◆ **What to do**: Reproduce each line of the material exactly, minus any picture.

◆ **Raw data**:
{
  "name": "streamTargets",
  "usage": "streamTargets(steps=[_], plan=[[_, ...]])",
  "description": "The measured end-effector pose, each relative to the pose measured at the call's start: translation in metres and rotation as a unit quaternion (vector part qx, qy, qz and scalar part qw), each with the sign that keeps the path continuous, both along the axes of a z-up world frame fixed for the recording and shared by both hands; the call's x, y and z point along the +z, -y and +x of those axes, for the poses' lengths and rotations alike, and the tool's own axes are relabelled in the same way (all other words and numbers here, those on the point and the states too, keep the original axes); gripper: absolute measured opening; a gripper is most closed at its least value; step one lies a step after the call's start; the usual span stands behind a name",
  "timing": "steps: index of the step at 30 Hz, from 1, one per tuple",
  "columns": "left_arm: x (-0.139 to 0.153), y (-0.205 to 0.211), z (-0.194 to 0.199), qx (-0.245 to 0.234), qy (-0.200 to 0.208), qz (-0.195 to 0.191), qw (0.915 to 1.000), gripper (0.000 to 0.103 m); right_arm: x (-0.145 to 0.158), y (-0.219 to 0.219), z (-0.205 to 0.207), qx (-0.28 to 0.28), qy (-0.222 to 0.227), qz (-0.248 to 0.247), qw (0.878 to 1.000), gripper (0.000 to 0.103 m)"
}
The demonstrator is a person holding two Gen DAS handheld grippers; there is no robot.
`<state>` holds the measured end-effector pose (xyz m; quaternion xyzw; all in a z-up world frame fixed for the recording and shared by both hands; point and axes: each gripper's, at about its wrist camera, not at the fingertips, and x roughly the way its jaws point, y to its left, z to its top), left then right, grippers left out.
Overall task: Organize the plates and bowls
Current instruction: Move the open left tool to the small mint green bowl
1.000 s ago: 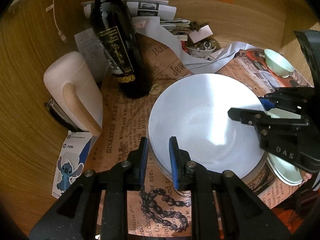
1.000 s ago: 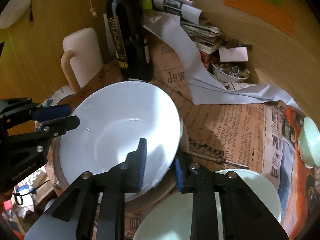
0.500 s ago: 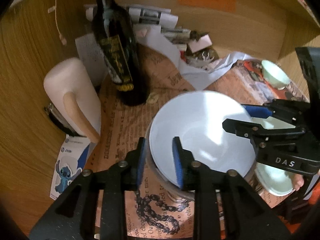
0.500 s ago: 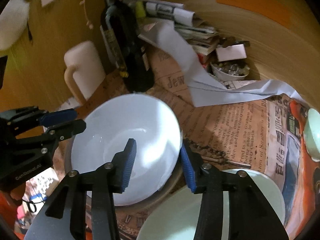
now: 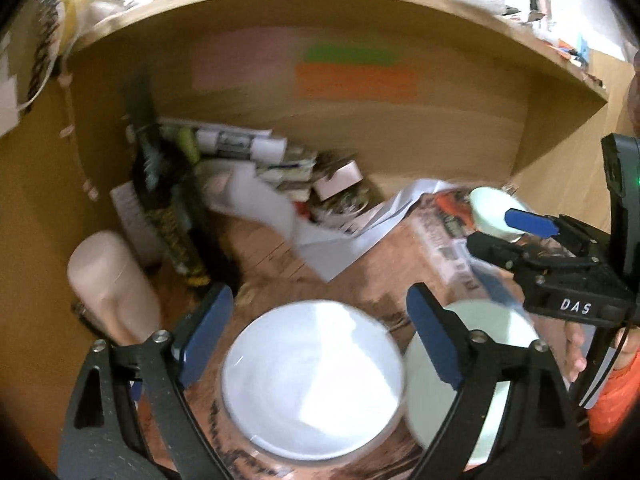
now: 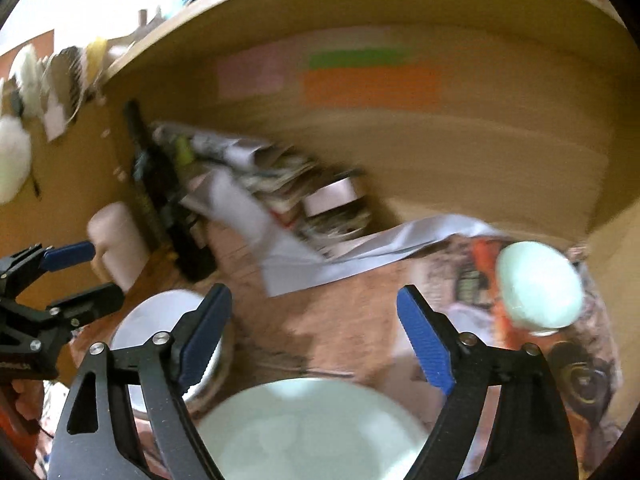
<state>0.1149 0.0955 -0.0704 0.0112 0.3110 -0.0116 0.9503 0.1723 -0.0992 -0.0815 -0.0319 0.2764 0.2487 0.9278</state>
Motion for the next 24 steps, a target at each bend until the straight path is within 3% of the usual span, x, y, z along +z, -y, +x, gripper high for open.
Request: streamTargets(steps=[7, 12, 24], plan=[[0.004, 0.039, 0.036, -0.030, 0.000, -0.002, 0.9996, 0.096, 0.011, 0.057, 0.015, -0.085, 0.040, -0.017, 0.995, 0.084], [-0.006, 0.069, 0.069, -0.048, -0.023, 0.016, 0.9984, 0.096, 0.009, 0.087, 0.028, -0.133, 0.051, -0.035, 0.989, 0.084], [-0.023, 0.123, 0.140, -0.093, -0.087, 0.015, 0.9917, 0.096, -0.024, 0.145, 0.100, -0.230, -0.012, -0.057, 0.972, 0.084]])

◆ **Result**:
{
  "name": "streamTargets",
  "usage": "streamTargets(steps=[_], plan=[[_, ...]])",
  "description": "The measured end-effector pose, each relative to the pose measured at the call's start: translation in metres and rotation as a unit quaternion (vector part qx, qy, qz and scalar part qw), each with the sign that keeps the path continuous, both along the axes of a z-up world frame fixed for the recording and shared by both hands; the call's x, y and z point along the +z, -y and +x of those axes, for the poses' lengths and rotations alike, and the tool's own axes are relabelled in the same way (all other words and numbers here, those on the point and the states too, keep the original axes); gripper: absolute measured opening; a gripper is most closed at its least value; step one lies a step after the call's start; the usual span stands behind a name",
  "timing": "steps: index of the step at 30 Hz, from 1, one per tuple",
  "columns": "left_arm: x (-0.139 to 0.153), y (-0.205 to 0.211), z (-0.194 to 0.199), qx (-0.245 to 0.234), qy (-0.200 to 0.208), qz (-0.195 to 0.191), qw (0.915 to 1.000), gripper (0.000 to 0.103 m); right_arm: x (-0.145 to 0.158), y (-0.219 to 0.219), z (-0.205 to 0.207), qx (-0.28 to 0.28), qy (-0.222 to 0.227), qz (-0.248 to 0.247), qw (0.878 to 1.000), gripper (0.000 to 0.103 m)"
}
The demonstrator is a person holding two Gen DAS handheld grippers; there is no robot.
`<state>` holds the measured end-effector pose (xyz m; quaternion xyzw; all in a z-up world frame fixed for the recording and shared by both hands; point and axes: each gripper's, at about its wrist camera, not at the fingertips, and x roughly the way its jaws point, y to its left, z to its top), left then right, grippers left out.
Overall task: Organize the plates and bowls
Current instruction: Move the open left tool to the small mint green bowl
1.000 s ago: 
1.000 s ago: 
0.500 s ago: 
0.500 s ago: 
now: 
now: 
<state>0.1149 0.0955 -0.0704 0.0112 0.3110 -0.0116 0.9503 0.1723 -0.0992 -0.0815 -0.0319 0.2764 0.2487 0.9278</state>
Motion for the next 24 steps, a target at each bend until the straight path is within 3% of the usual span, x, y, z along +z, -y, +x, gripper high for open.
Request: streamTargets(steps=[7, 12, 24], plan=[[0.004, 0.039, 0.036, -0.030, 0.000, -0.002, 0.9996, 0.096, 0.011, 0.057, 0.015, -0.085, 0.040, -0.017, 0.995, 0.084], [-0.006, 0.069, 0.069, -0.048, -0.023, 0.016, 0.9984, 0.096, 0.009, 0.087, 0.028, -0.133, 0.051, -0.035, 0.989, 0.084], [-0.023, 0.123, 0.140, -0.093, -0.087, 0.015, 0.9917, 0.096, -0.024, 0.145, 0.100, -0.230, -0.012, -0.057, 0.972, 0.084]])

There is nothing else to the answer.